A taxonomy of trees is presented. Radix trees are classified as a special case of a more general type of data structure that I call parameterized selection trees.

This document is the successor to a sequence of writings beginning with a casual remark in a usenet exchange, followed by several elaborations of the basic idea. It is my hope that the current document is a clearer presentation.

Unordered radix trees are important; in many applications where hash tables are used they are a superior alternative.

0. Introduction

One of the common tasks in computer programming is to look up a value for a key. For example, suppose we have a table with three columns, employee name, employee number, and employee title. Given an employee name we want to find the row containing that name. The employee name is the key; the address of the row is the value. Another example is a symbol table. Given an identifier (the key) we want to look up the data associated with that identifier (the value). Here is an example;
        Name            Number          Title
        Mary Jones      00017           Librarian
        Peter Smith     00231           Janitor
        Donald Duck     00119           Librarian
There are a wide variety of algorithms and data structures that are used for storing, searching, and modifying (key,value) data.
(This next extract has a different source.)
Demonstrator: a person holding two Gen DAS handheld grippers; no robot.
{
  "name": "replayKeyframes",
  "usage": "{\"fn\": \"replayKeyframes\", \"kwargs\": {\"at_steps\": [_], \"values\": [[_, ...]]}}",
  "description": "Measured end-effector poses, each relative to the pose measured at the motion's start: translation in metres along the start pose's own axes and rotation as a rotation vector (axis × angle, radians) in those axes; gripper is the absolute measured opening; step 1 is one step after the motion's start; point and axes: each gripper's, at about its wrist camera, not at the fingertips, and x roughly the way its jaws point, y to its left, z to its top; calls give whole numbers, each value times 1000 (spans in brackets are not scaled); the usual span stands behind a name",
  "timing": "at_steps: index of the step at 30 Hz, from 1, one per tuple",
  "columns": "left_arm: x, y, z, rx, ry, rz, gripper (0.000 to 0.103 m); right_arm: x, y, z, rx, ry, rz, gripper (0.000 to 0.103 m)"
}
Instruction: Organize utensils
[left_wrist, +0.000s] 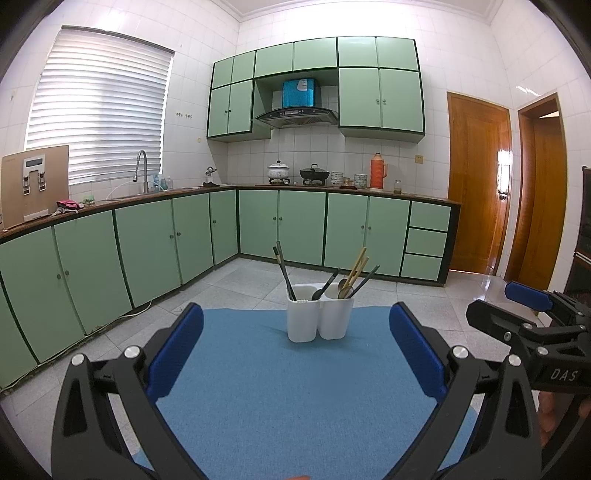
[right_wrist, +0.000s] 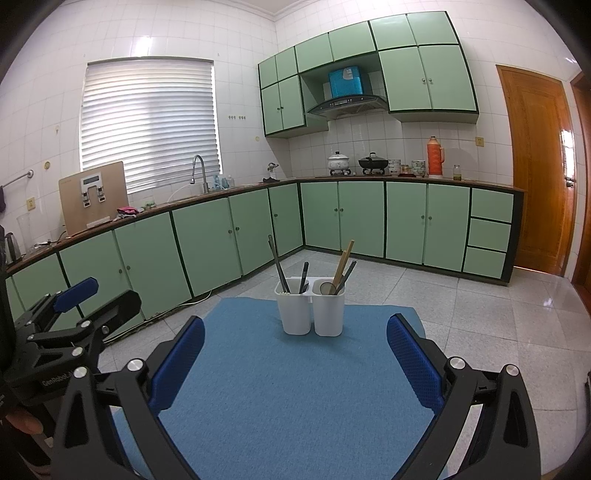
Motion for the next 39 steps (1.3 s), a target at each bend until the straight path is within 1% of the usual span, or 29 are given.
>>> {"fn": "replayKeyframes", "kwargs": {"at_steps": [39], "values": [[-1,2,0,-2,1,7,98,3,1,1,-1,3,0,97]]}}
They include linked lists, hash tables, binary search trees and tries.

This note introduces a class of data storage structures called unordered radix trees . Unordered radix trees are a subclass of a more general class of data storage structures called radix based trees, which in turn are a subclass of a still more general class of data storage structures called parameterized selection trees.

Parameterized selection trees are an alternative to comparison trees and to hash tables for efficient storage of and retrieval of (key,value) pairs. In many applications parameterized selection trees are computationally superior to the alternatives. We show that unordered radix trees are particularly efficient in this regard.

1. Statement of the task

The objective is to define a data structure to hold key/value pairs. The data structure must be dynamic; i.e., we must be able to add and delete pairs. We must also be able to search the structure for a pair containing a designated key.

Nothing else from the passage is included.